Input material
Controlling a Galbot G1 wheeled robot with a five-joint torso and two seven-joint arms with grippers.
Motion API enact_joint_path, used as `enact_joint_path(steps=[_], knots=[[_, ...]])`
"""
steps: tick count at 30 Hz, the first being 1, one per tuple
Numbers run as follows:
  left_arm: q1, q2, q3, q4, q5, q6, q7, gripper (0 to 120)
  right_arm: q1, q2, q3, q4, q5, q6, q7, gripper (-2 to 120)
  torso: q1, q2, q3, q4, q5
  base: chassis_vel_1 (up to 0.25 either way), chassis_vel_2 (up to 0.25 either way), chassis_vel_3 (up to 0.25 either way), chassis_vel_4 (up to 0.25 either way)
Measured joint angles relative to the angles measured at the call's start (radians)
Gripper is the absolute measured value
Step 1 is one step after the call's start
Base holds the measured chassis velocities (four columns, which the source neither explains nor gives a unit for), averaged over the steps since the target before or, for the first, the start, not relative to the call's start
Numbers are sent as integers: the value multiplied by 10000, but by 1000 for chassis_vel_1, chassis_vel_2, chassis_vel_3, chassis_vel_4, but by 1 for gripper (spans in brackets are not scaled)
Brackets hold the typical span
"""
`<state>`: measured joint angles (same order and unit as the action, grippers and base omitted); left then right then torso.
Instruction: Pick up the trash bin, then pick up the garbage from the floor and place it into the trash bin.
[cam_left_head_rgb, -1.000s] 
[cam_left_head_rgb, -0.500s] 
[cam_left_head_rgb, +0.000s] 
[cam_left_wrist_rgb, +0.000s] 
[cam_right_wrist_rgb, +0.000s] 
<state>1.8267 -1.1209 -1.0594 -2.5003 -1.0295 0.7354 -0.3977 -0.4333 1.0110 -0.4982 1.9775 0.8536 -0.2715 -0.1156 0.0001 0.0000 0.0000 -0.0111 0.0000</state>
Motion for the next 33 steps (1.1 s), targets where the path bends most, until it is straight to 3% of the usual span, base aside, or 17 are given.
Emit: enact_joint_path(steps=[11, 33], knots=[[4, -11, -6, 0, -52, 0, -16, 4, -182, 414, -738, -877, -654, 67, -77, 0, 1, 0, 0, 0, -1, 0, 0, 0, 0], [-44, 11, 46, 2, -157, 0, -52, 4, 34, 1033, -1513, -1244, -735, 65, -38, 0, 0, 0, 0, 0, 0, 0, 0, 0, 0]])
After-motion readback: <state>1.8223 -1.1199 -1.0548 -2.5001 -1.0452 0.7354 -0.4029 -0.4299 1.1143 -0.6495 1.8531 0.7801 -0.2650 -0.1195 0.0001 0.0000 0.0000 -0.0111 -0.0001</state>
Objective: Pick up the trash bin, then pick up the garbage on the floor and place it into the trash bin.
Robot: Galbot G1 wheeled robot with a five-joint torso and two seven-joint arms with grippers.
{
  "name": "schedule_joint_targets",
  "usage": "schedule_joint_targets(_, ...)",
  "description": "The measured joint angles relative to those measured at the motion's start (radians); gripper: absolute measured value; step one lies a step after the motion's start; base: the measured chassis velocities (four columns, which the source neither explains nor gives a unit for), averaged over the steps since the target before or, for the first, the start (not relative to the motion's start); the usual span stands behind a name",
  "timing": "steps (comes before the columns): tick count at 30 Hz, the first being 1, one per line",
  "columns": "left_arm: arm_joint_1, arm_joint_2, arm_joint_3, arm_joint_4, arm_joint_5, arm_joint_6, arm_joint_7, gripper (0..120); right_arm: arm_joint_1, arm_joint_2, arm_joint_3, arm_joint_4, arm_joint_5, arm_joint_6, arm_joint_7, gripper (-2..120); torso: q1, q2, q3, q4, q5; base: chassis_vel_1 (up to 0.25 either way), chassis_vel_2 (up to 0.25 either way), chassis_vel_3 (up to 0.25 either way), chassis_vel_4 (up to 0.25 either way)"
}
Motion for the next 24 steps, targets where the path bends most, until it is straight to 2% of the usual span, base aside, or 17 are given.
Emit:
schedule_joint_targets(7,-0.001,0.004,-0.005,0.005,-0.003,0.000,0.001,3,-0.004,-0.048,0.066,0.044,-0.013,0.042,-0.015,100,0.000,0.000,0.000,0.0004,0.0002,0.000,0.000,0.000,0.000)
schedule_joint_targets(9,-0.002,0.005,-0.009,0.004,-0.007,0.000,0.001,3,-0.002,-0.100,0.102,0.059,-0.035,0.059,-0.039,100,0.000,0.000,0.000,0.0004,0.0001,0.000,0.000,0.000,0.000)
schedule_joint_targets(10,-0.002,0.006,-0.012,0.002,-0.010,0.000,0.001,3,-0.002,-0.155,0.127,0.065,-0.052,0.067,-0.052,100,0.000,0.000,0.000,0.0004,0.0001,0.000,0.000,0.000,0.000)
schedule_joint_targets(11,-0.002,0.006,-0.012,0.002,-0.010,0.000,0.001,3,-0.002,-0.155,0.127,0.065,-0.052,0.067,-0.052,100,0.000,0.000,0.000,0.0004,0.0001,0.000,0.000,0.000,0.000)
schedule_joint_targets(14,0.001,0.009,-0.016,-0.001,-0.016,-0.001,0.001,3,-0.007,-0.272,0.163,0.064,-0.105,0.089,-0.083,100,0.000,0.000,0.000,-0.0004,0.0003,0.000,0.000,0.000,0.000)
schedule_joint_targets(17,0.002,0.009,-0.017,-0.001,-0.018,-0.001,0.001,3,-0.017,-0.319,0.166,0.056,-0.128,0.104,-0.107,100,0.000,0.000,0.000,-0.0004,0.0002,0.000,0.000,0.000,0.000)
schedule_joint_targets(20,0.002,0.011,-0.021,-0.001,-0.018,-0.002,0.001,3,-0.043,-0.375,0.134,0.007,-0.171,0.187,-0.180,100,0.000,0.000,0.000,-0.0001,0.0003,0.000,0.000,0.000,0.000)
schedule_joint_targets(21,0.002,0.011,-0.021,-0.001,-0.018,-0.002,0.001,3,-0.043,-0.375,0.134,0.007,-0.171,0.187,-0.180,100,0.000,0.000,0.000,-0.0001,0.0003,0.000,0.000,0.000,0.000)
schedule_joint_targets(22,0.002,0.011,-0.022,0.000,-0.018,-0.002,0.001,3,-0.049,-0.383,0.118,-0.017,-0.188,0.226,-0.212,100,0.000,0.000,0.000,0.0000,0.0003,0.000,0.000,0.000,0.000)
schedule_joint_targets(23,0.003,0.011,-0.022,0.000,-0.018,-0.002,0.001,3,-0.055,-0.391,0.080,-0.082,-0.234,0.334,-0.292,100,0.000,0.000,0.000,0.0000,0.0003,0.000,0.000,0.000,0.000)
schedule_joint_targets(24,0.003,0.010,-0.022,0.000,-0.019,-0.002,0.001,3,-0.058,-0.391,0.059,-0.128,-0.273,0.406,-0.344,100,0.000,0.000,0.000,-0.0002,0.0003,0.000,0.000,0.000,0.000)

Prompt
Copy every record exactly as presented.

Task solution
Controlling a Galbot G1 wheeled robot with a five-joint torso and two seven-joint arms with grippers.
Motion API enact_joint_path, used as `enact_joint_path(steps=[_], knots=[[_, ...]])`
"""
steps: tick count at 30 Hz, the first being 1, one per tuple
Numbers run as follows:
  left_arm: q1, q2, q3, q4, q5, q6, q7, gripper (0 to 120)
  right_arm: q1, q2, q3, q4, q5, q6, q7, gripper (-2 to 120)
  torso: q1, q2, q3, q4, q5
  base: chassis_vel_1 (up to 0.25 either way), chassis_vel_2 (up to 0.25 either way), chassis_vel_3 (up to 0.25 either way), chassis_vel_4 (up to 0.25 either way)
Measured joint angles relative to the angles measured at the call's start (radians)
Gripper is the absolute measured value
Step 1 is one step after the call's start
Base holds the measured chassis velocities (four columns, which the source neither explains nor gives a unit for), averaged over the steps since the target before or, for the first, the start, not relative to the call's start
Numbers are sent as integers: the value multiplied by 10000, but by 1000 for chassis_vel_1, chassis_vel_2, chassis_vel_3, chassis_vel_4, but by 1 for gripper (spans in brackets are not scaled)
Brackets hold the typical span
"""
`<state>`: measured joint angles (same order and unit as the action, grippers and base omitted); left then right then torso.
Instruction: Pick up the trash bin, then pick up the garbage from the floor and place it into the trash bin.
[cam_left_head_rgb, -1.000s] 
[cam_left_head_rgb, -0.500s] 
[cam_left_head_rgb, +0.000s] 
[cam_left_wrist_rgb, +0.000s] 
[cam_right_wrist_rgb, +0.000s] 
<state>1.8267 -1.1209 -1.0594 -2.5003 -1.0295 0.7354 -0.3977 -0.4333 1.0110 -0.4982 1.9775 0.8536 -0.2715 -0.1156 0.0001 0.0000 0.0000 -0.0111 0.0000</state>
Motion for the next 33 steps (1.1 s), targets where the path bends most, until it is straight to 3% of the usual span, base aside, or 17 are given.
Emit: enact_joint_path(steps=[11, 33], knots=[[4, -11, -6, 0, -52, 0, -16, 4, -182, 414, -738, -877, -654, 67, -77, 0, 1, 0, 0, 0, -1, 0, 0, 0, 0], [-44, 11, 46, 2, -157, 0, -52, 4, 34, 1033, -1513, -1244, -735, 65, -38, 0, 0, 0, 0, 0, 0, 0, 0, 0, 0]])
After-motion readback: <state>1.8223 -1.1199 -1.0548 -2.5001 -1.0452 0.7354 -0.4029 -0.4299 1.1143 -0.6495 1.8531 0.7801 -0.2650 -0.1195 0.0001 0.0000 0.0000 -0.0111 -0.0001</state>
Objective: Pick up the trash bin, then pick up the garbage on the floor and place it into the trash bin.
Robot: Galbot G1 wheeled robot with a five-joint torso and two seven-joint arms with grippers.
{
  "name": "schedule_joint_targets",
  "usage": "schedule_joint_targets(_, ...)",
  "description": "The measured joint angles relative to those measured at the motion's start (radians); gripper: absolute measured value; step one lies a step after the motion's start; base: the measured chassis velocities (four columns, which the source neither explains nor gives a unit for), averaged over the steps since the target before or, for the first, the start (not relative to the motion's start); the usual span stands behind a name",
  "timing": "steps (comes before the columns): tick count at 30 Hz, the first being 1, one per line",
  "columns": "left_arm: arm_joint_1, arm_joint_2, arm_joint_3, arm_joint_4, arm_joint_5, arm_joint_6, arm_joint_7, gripper (0..120); right_arm: arm_joint_1, arm_joint_2, arm_joint_3, arm_joint_4, arm_joint_5, arm_joint_6, arm_joint_7, gripper (-2..120); torso: q1, q2, q3, q4, q5; base: chassis_vel_1 (up to 0.25 either way), chassis_vel_2 (up to 0.25 either way), chassis_vel_3 (up to 0.25 either way), chassis_vel_4 (up to 0.25 either way)"
}
Motion for the next 24 steps, targets where the path bends most, until it is straight to 2% of the usual span, base aside, or 17 are given.
Emit:
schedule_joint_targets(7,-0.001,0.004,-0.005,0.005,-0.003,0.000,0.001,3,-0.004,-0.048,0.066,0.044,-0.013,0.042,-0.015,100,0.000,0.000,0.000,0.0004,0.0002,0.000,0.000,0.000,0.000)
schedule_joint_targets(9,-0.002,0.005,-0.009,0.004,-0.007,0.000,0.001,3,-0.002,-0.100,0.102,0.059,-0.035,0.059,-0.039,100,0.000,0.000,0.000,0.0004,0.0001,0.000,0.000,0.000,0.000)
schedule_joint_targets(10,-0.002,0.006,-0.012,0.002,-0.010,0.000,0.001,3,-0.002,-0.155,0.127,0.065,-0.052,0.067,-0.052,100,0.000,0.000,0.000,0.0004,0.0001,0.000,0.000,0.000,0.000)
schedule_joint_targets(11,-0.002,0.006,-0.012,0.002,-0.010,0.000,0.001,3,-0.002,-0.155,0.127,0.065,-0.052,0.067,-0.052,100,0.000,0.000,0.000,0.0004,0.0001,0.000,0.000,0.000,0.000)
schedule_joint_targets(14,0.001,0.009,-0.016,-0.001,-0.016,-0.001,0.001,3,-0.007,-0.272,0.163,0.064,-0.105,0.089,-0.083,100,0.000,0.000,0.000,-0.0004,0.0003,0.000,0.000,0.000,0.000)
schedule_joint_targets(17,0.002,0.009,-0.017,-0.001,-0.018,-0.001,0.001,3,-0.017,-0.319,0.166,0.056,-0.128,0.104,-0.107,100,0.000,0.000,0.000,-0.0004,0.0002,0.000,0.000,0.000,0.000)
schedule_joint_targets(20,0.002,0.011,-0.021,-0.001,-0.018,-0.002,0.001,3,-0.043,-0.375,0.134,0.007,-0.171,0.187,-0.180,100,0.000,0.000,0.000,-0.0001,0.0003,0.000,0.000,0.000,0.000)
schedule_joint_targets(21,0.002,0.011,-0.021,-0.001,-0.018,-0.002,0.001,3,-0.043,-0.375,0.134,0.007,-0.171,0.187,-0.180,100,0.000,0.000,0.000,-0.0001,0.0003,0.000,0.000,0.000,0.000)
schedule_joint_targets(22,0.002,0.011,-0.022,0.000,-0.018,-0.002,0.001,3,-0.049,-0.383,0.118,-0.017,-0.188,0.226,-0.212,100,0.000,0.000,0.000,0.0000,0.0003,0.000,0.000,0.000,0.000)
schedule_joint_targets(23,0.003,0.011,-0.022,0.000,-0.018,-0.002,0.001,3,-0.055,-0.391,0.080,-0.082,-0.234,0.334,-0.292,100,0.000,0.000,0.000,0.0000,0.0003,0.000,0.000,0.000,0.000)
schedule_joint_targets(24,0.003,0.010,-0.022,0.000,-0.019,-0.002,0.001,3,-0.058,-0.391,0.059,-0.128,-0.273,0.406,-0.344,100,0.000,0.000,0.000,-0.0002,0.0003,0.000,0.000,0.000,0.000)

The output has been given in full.